__What you need to do__: When you reach a picture, skip it, and retype every line below exactly.

__Recorded data__:
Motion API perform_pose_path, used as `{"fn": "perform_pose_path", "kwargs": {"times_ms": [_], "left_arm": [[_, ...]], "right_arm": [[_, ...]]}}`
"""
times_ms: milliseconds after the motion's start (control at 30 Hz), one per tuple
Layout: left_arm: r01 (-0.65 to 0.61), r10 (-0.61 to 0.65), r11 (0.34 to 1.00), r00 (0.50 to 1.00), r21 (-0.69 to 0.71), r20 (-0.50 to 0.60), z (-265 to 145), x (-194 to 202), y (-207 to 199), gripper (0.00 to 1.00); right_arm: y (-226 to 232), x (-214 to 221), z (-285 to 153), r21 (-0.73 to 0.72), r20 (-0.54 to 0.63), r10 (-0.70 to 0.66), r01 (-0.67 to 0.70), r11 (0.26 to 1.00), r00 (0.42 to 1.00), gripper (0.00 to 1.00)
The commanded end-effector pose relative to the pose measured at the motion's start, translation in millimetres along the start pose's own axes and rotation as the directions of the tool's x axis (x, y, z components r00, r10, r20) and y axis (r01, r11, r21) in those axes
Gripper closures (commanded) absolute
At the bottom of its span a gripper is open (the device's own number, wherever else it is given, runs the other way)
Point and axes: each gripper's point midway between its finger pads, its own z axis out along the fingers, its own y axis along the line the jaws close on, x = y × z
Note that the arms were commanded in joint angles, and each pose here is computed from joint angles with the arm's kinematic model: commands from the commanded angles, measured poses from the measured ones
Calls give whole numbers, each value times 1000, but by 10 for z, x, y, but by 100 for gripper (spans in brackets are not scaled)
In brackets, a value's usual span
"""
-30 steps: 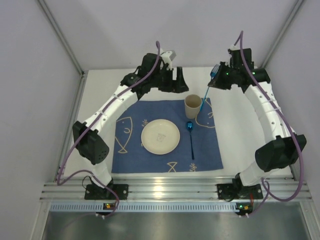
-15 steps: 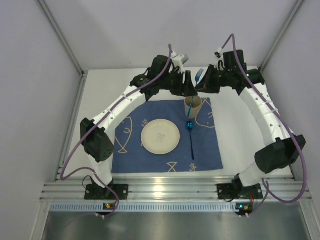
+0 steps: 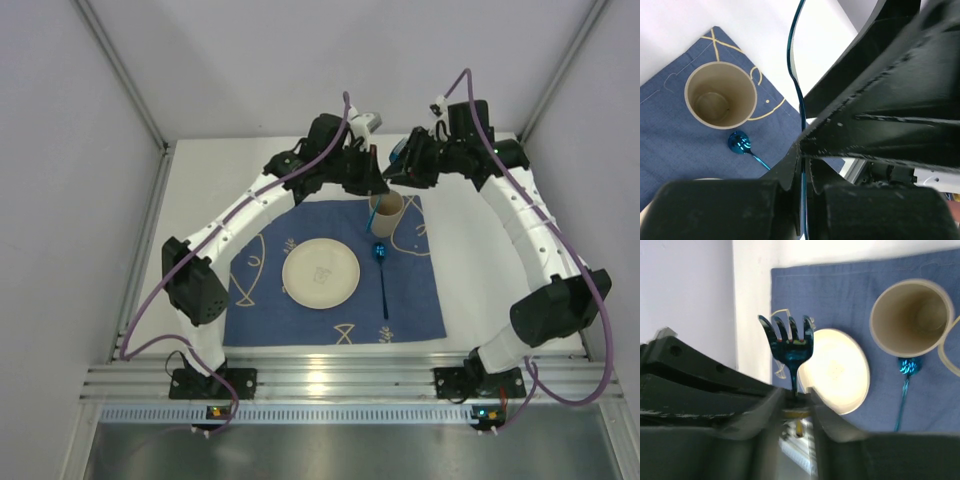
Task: Set the dinner table for one person
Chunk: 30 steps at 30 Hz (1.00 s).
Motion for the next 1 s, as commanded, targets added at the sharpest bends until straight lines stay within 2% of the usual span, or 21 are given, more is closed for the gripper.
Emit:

__The completed task__:
Motion API perform_pose_path, used as `{"fn": "perform_pose_path", "kwargs": {"times_ms": [_], "left_arm": [[_, ...]], "right_arm": [[_, ...]]}}`
"""
times_ms: milliseconds after the motion's start (control at 30 Hz), one per tuple
Layout: left_arm: r01 (-0.65 to 0.61), r10 (-0.61 to 0.65), r11 (0.34 to 1.00), r00 (0.50 to 1.00), r21 (-0.69 to 0.71), r20 (-0.50 to 0.60), z (-265 to 145), x (-194 to 202), y (-207 to 199), gripper (0.00 to 1.00); right_arm: y (-226 to 232), x (-214 to 221), z (-285 to 153), r21 (-0.73 to 0.72), r20 (-0.54 to 0.63), r10 (-0.70 to 0.66), r01 (-0.67 to 0.70), r11 (0.26 to 1.00), r00 (0.42 to 1.00), gripper (0.00 to 1.00)
The commanded end-effector pose relative to the pose measured at the motion's start, translation in millimetres along the start pose's own axes and rotation as the directions of the tool's x axis (x, y, z components r00, r10, r20) and y axis (r01, r11, r21) in those axes
Gripper closures (commanded) absolute
At the bottom of its span a gripper is open (the device's own number, wherever else it is given, runs the other way)
Point and axes: each gripper's point midway between its finger pads, its own z axis out along the fingers, its own y axis along the line the jaws close on, x = y × z
Note that the arms were commanded in joint angles, and each pose here is computed from joint angles with the arm's kinematic model: commands from the commanded angles, measured poses from the measured ones
Calls give whole numbers, each value times 1000, but by 10 for z, x, y, but by 100 for gripper (spans in brackets are not scaled)
In brackets, a value's usual span
"""
-30 steps: 
-15 steps: 
+0 steps: 
Task: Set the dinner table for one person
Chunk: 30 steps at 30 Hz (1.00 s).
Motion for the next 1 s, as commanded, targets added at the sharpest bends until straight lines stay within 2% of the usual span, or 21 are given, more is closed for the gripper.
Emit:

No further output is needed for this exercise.